Saving models in MLJ - only final ones without data

Hi all,

I have built ML pipelines using MLJ to predict on live data (randomforest models for now + time serie crossval + grid search of hyperparams). It works like a charm.

However, I have a question. I have to serialize tens of individual MLJ.Machines and also to load them in RAM to serve predictions fast.

To reduce RAM footprint and accelerate the serialization/deserialization, how can I save and load only a Machine with the final model (the trained MLJ pipeline, not to loose the features engineering in the MLJ.pipeline) to apply a MLJ.predict? Without storing data from the train samples or keeping the non-final models (no need to keep all the tested models in the CV). My serialized machines weight around 25Mo for randomforests. I guess I have unnecessary content in them.

Thanks for your advice!
Ju

2 Likes

Thanks for giving MLJ a spin.

If you are going to serialise a machine mach, the recommended protocol is:

  1. define bare_mach = serializable(mach).

  2. Use your favourite serialiser on bare_mach.

Step 1 ensures that bare_mach has all traces of training data removed and ensures the learned parameters have a persistent representation (relevant for the XGBoost models, which by default only stores a C pointer).
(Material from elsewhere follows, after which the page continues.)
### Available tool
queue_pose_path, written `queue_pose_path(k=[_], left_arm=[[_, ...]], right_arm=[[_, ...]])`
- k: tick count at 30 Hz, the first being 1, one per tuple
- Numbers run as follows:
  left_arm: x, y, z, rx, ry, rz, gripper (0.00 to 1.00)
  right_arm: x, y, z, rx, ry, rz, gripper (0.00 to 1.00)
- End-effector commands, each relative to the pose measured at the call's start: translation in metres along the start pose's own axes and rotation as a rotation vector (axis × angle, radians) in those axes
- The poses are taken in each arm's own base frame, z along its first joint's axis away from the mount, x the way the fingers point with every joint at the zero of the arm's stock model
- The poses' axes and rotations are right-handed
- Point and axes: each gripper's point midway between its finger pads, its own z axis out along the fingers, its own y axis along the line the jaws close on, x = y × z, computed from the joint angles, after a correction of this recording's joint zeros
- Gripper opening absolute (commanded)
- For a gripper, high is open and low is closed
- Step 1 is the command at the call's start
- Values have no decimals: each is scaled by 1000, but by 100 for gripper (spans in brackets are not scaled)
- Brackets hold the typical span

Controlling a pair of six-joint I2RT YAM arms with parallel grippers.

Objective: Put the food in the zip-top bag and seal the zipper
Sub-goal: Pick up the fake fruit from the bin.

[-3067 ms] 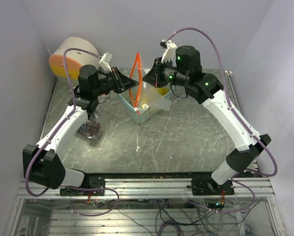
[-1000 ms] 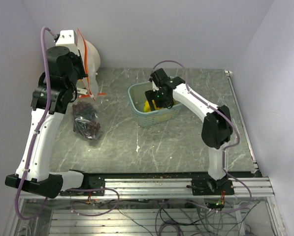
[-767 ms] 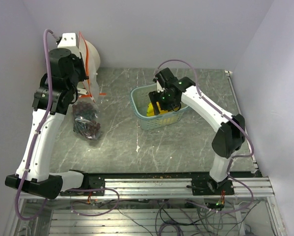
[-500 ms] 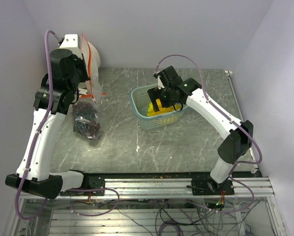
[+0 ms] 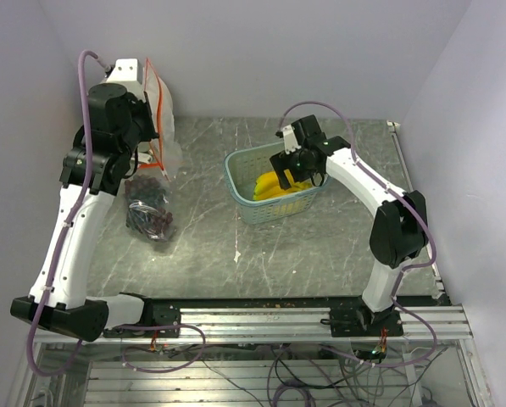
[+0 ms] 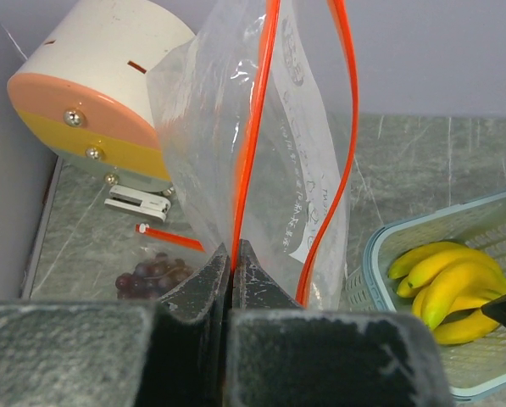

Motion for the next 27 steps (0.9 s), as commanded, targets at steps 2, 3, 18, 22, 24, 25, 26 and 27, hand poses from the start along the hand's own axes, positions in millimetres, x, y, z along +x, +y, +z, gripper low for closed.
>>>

After deserialising, to obtain mach_deserialized, you need to call restore! on it before you can reliably call predict or whatever on it.

There is a shorter workflow if you are happy to use Julia’s built-in serialiser. Details and examples are here.

Does this answer your question?

1 Like

Hi,
Thanks for the answer. The logic is clear, but it is difficult to get rid of the training data in practice (tracking data traces in nested structures and specific to the chosen model).
I already use the shorter workflow with:

# Serialization
MLJ.save("model.jls", mach)
# Deserialization
mach = machine("model.jls")

The tricky point is to find and remove nested datasets in the machine (I found some datasets in mach.fitresult.data, mach.fitresult.resampled_data and also in various forms in other fields).
An option such as MLJ.save("model.jls, mach, predict_only=true)" would be super helpful to have a minimal machine for predictions, fast to serialize and to serve predictions behind an API on the fly.

(tracking data traces in nested structures and specific to the chosen model).

serializable is supposed to remove all data, even from nested structures. For example, if the model is a Composite then there will be machines associated with an underlying learning network, and any data associated with those machines should also be removed. (The implementation is indeed non-trivial). If you are still seeing data, then please open an issue with minimal working example.